Beyond Worst-Case Analysis in Stochastic Approximation: Moment Estimation Improves Instance Complexity

TL;DR

This paper investigates how moment estimation enhances the efficiency of stochastic approximation algorithms by focusing on instance-dependent complexity rather than worst-case scenarios, bridging theory and practice.

Contribution

It introduces a new instance-dependent complexity bound and an adaptive algorithm that leverages moment estimation to achieve this bound without prior noise knowledge.

Findings

Proposes a new domination relation among complexity bounds.

Introduces an adaptive algorithm with moment estimation.

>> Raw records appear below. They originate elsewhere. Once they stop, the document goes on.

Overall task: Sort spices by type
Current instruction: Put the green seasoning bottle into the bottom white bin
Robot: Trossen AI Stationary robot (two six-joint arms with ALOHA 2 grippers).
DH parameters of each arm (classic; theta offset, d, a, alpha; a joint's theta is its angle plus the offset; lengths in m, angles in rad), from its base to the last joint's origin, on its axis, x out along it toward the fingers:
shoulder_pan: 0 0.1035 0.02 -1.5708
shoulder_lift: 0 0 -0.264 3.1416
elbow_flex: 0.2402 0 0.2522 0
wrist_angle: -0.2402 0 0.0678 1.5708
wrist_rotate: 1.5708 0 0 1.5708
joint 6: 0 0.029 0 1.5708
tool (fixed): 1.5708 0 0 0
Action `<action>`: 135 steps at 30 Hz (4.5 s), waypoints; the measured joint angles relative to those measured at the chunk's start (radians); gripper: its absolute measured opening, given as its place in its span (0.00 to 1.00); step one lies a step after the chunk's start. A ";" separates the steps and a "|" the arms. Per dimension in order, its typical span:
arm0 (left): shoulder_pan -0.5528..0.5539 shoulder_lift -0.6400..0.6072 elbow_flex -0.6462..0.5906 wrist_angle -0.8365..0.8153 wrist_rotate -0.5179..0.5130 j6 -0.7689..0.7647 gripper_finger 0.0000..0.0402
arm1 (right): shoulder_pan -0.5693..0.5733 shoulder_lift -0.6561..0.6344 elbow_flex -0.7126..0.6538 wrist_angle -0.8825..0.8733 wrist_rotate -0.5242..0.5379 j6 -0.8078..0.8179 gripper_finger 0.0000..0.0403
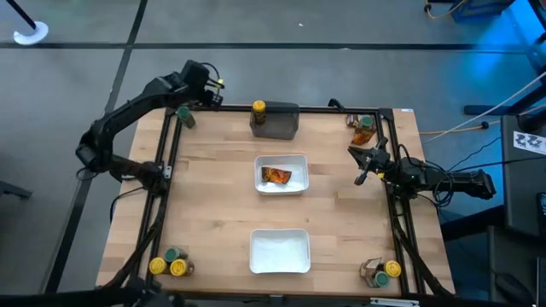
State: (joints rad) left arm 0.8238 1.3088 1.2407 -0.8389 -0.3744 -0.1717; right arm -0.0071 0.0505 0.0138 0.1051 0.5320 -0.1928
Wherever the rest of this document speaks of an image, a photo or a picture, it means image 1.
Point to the black floor beam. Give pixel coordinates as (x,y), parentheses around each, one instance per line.
(482,110)

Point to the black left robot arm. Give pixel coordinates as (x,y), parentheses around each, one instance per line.
(128,106)

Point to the black crossbar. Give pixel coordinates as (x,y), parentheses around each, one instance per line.
(64,299)

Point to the white plastic bin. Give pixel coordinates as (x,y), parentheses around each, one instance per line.
(298,166)
(279,251)

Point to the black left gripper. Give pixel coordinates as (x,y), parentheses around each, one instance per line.
(213,99)

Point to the blue box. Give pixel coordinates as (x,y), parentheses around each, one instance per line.
(482,8)

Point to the dark grey furniture foot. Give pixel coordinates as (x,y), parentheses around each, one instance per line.
(13,190)

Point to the silver metal bracket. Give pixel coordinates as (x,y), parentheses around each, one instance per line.
(394,302)

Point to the green lid spice jar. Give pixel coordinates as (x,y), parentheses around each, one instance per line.
(184,112)
(172,255)
(366,123)
(381,279)

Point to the black aluminium table frame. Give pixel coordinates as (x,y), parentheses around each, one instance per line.
(324,109)

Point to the yellow lid spice jar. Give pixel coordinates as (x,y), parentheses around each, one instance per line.
(158,265)
(392,268)
(178,267)
(259,106)

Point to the black frame clamp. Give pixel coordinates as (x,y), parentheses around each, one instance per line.
(336,103)

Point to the dark grey plastic bin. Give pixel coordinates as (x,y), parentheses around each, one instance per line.
(279,125)

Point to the white round stand base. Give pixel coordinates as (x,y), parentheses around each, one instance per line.
(30,36)

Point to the black stand pole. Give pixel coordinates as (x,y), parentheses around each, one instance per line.
(21,15)

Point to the white printed sticker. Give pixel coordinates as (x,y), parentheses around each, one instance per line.
(529,143)

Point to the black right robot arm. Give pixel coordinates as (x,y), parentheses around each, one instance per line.
(465,183)

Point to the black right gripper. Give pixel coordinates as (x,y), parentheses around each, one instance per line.
(379,164)

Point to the black cabinet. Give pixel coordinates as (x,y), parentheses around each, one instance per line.
(524,192)

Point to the white table sticker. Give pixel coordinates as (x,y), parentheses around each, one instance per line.
(407,110)

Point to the black computer mouse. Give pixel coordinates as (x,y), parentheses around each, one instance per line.
(512,286)

Provides theoretical justification for improved instance complexity.

Abstract

We study oracle complexity of gradient based methods for stochastic approximation problems. Though in many settings optimal algorithms and tight lower bounds are known for such problems, these optimal algorithms do not achieve the best performance when used in practice. We address this theory-practice gap by focusing on instance-dependent complexity instead of worst case complexity. In particular, we first summarize known instance-dependent complexity results and categorize them into three levels. We identify the domination relation between different levels and propose a fourth instance-dependent bound that dominates existing ones. We then provide a sufficient condition according to which an adaptive algorithm with moment estimation can achieve the proposed bound without knowledge of noise levels. Our proposed algorithm and its analysis provide a theoretical justification for the success of moment estimation as it achieves improved instance complexity.